1. Un hommage appuyé à ceux qui servent la nation
Le Ministre a débuté son discours en rendant hommage aux soldats tchadiens ayant donné leur vie pour la défense de la patrie face à Boko Haram. Il a également salué la contribution des Conseillers Nationaux et du Président de l’Assemblée pour leur rôle crucial dans la stabilisation du pays. Ces hommages mettent en lumière l’esprit de reconnaissance et d’unité nationale qui guide les actions du gouvernement.
2. Une transition politique exemplaire
Le Tchad, après trois années de transition marquées par des défis politiques et économiques, est cité comme un modèle de réussite. Le retour à l’ordre constitutionnel et l’organisation d’élections transparentes sont les pierres angulaires de cette réussite. Le Ministre a souligné que ces efforts reflètent la vision du Président de la République, garantissant la participation inclusive de tous les Tchadiens à la reconstruction nationale.
3. Gestion des migrations et défis des Tchadiens de l’étranger
Les migrations des Tchadiens se sont intensifiées ces dernières années, posant des défis structurels. L’absence de données fiables sur la diaspora complique la planification et la gestion de leurs besoins. En réponse, le gouvernement a lancé des initiatives comme l’utilisation des nouvelles technologies pour recenser la diaspora et l’organisation d’un grand forum en 2025. Cette stratégie vise à mieux intégrer la diaspora dans le développement du pays.
4. Protection des droits des Tchadiens à l’étranger
Le Ministre a insisté sur l’engagement du gouvernement à défendre les droits de ses citoyens en difficulté, notamment ceux confrontés à des arrestations ou à des exactions. Grâce à des accords judiciaires signés avec des pays comme le Cameroun, et à l’assistance consulaire renforcée, le gouvernement s’efforce de protéger ses ressortissants. Toutefois, le discours reconnaît les limites imposées par les systèmes judiciaires étrangers.
5. Un rayonnement diplomatique renforcé
La diplomatie tchadienne se concentre sur l’intégration du pays dans les organismes multilatéraux et sur la promotion de candidatures à des postes stratégiques internationaux. Le Ministre a souligné que ces efforts visent à donner au Tchad une voix forte sur la scène internationale, renforçant son influence et sa crédibilité.

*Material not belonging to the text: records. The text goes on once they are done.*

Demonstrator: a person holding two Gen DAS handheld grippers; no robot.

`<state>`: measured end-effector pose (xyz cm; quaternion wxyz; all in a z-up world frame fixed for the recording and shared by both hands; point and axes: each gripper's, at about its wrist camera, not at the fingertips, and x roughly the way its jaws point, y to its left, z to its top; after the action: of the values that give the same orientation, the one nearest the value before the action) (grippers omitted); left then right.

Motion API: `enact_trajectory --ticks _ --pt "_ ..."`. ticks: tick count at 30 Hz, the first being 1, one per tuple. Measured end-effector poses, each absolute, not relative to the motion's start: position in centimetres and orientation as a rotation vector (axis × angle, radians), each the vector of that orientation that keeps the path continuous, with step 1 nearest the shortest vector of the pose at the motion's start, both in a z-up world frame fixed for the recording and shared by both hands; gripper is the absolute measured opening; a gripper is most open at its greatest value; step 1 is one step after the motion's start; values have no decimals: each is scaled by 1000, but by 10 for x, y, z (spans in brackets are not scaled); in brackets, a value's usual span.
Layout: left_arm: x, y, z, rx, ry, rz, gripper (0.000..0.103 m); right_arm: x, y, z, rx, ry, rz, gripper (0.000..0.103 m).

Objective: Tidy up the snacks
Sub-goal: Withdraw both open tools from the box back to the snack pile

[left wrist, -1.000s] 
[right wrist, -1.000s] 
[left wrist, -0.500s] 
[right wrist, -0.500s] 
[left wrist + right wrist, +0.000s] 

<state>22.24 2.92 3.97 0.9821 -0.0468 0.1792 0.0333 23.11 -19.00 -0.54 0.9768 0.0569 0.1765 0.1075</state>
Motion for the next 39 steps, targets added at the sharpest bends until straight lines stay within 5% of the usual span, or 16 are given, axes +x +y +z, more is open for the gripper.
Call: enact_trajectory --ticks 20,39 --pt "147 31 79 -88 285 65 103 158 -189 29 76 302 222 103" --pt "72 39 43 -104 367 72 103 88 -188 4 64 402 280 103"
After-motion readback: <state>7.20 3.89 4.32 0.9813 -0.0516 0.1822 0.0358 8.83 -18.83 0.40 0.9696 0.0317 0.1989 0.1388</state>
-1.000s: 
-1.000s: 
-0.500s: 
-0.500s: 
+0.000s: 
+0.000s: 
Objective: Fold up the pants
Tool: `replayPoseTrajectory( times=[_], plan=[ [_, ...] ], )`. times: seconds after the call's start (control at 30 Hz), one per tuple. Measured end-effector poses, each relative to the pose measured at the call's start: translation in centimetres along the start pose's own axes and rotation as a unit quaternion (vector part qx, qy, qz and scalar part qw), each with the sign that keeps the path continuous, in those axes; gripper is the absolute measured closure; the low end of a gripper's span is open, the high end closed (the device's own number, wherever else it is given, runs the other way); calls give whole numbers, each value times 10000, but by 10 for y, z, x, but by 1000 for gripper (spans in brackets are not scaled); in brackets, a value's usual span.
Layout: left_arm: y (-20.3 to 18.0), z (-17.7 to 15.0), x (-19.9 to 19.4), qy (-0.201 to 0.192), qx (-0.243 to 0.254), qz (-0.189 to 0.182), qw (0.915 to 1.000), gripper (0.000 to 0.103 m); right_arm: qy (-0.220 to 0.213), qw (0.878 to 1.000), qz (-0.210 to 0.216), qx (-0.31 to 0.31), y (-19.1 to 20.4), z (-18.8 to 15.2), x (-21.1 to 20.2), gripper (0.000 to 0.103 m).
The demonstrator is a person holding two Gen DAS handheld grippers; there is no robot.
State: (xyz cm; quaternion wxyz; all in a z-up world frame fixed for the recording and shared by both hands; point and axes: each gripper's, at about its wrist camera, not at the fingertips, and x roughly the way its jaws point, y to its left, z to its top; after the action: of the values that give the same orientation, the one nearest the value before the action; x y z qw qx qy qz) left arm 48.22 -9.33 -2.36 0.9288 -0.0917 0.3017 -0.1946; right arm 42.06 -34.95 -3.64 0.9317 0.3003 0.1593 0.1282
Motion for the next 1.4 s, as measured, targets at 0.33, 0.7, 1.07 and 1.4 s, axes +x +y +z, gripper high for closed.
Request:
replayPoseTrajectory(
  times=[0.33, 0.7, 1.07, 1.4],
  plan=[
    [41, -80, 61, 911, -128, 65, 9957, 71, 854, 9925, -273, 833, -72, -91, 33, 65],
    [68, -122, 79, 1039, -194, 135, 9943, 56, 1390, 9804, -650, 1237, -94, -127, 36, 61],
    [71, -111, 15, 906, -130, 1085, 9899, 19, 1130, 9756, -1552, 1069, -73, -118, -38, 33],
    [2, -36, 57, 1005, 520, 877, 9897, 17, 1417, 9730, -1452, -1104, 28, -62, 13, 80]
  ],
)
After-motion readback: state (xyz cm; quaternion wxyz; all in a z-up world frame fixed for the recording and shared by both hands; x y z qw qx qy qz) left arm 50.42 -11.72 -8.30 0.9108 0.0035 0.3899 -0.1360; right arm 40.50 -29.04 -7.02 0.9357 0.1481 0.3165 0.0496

6. La diaspora, un moteur de développement
La diaspora tchadienne est perçue comme un partenaire clé pour le développement national. En témoigne l’ouverture récente d’un consulat honoraire au Ghana, destiné à répondre aux besoins des ressortissants tchadiens. Le Ministre a également évoqué la restructuration d’une école tchadienne à Djeddah, qui génère des ressources importantes et bénéficie d’une reconnaissance régionale. Ces initiatives illustrent une volonté de valoriser les contributions économiques et sociales de la diaspora.
7. Lutte contre les perceptions erronées
Le Ministre a conclu en dénonçant les informations trompeuses circulant sur les réseaux sociaux, appelant à se concentrer sur des analyses constructives et objectives. Il a salué les critiques éclairées, comme celles formulées par certains Conseillers, qui enrichissent le débat et permettent d’améliorer les politiques publiques.
Conclusion
Le discours de Monsieur Abderraman Koualamallah reflète une vision stratégique et inclusive de la diplomatie tchadienne. En insistant sur la stabilisation politique, la protection des citoyens à l’étranger, et le renforcement de la présence du Tchad sur la scène internationale, le Ministre a dessiné une feuille de route ambitieuse. Si les efforts entrepris sont salués, la réussite de ces initiatives dépendra de leur mise en œuvre effective et de l’engagement continu des acteurs gouvernementaux.
Ce discours marque un tournant dans la diplomatie tchadienne, plaçant l’humain et le développement au cœur de ses priorités.